Several attempts to enhance the performance levels of dyes[2–12], photoelectrodes[13–30], counter cathodes[31–36], and electrolytes[3, 31, 37–41] have been attempted in an effort to obtain improved efficiency in DSCs. Among these efforts, increasing the surface area of the photoelectrodes and reducing the degree of charge recombination between the photoelectrodes and electrolytes have been shown to be critical factors when seeking to improve the power conversion efficiency of DSCs. The TiO2 nanoparticle structure has shown the best performance in DSCs[3]. However, structural disorder, which exists at the contact point of TiO2 nanocrystalline particles, reportedly prohibits charge transport, resulting in limited photocurrents[27–29].

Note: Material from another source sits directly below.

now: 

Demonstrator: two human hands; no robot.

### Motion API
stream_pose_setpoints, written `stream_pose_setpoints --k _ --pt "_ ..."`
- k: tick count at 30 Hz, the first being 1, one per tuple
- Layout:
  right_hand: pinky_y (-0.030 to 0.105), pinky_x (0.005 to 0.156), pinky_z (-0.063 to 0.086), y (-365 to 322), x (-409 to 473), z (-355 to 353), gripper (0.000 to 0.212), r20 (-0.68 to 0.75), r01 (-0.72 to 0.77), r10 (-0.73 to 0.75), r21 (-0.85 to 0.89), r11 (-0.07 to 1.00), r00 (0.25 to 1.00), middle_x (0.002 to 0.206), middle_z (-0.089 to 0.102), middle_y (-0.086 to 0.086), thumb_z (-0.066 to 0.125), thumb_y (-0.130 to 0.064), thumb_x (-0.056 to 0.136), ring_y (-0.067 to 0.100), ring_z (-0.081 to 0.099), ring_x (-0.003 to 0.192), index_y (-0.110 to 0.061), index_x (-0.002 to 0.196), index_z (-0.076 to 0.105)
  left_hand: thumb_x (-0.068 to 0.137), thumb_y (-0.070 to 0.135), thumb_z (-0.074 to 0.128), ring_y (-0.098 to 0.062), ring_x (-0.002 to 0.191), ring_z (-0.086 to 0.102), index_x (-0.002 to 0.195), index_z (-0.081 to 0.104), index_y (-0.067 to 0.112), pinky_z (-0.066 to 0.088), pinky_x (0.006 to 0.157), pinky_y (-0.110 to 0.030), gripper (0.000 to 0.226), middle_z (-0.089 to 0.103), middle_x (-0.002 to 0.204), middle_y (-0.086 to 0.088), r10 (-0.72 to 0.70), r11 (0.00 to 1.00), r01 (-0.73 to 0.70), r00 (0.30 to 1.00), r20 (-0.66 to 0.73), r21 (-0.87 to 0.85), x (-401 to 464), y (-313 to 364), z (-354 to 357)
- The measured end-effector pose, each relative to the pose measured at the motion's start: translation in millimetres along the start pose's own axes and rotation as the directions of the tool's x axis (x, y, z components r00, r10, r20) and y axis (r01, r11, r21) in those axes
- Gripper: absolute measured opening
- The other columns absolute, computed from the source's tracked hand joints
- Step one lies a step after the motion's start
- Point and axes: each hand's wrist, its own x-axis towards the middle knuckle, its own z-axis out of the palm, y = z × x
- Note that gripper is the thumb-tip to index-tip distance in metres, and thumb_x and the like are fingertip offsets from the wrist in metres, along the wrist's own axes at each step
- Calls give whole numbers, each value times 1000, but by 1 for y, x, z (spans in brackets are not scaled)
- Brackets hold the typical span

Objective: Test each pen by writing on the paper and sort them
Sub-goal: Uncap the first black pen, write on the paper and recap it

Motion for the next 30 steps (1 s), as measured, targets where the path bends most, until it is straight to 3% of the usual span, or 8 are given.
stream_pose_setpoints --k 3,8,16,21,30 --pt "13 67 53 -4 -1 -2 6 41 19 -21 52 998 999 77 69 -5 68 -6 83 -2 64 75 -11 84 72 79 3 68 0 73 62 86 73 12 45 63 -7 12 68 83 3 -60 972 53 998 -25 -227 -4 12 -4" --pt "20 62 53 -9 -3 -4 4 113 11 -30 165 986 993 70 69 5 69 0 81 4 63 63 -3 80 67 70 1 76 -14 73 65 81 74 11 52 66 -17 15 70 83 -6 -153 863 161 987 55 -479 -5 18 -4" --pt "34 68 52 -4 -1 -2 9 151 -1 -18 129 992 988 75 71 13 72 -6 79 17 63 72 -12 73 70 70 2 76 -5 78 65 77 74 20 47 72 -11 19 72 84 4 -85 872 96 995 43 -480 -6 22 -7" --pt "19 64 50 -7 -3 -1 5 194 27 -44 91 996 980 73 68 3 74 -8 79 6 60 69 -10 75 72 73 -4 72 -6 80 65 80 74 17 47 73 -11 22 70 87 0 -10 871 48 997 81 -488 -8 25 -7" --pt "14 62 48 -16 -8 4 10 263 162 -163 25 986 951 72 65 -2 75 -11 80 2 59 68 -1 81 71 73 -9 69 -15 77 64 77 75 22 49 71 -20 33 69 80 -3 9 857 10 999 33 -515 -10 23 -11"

The effort to find alternative TiO2 nanostructures has been an important issue to researchers who attempt to increase the power conversion efficiency of DSCs. Various types of nanotechnologies have been applied to alternative TiO2 nanostructures such as nanorods[13], nanowires[14, 15], nanotubes[16, 18, 19, 22, 23, 25, 27–30, 42],[43], nanohemispheres[21, 24], and nanoforests[17, 20]. These structures were used to increase the surface area for dye adsorption and to facilitate charge transport through TiO2 films. Of these nanostructures, the TiO2 nanotube structure has the best potential to overcome the limitations of the TiO2 nanoparticle structure. A previous report showed that the electronic lifetimes of TiO2 nanotube-based DSCs were longer than those of TiO2 nanoparticle-based DSCs[30]. Due to the one-dimensional structure of TiO2 nanotube arrays, charge percolation in TiO2 nanotube-based films is easier than it is in the TiO2 nanoparticle structure[27–29].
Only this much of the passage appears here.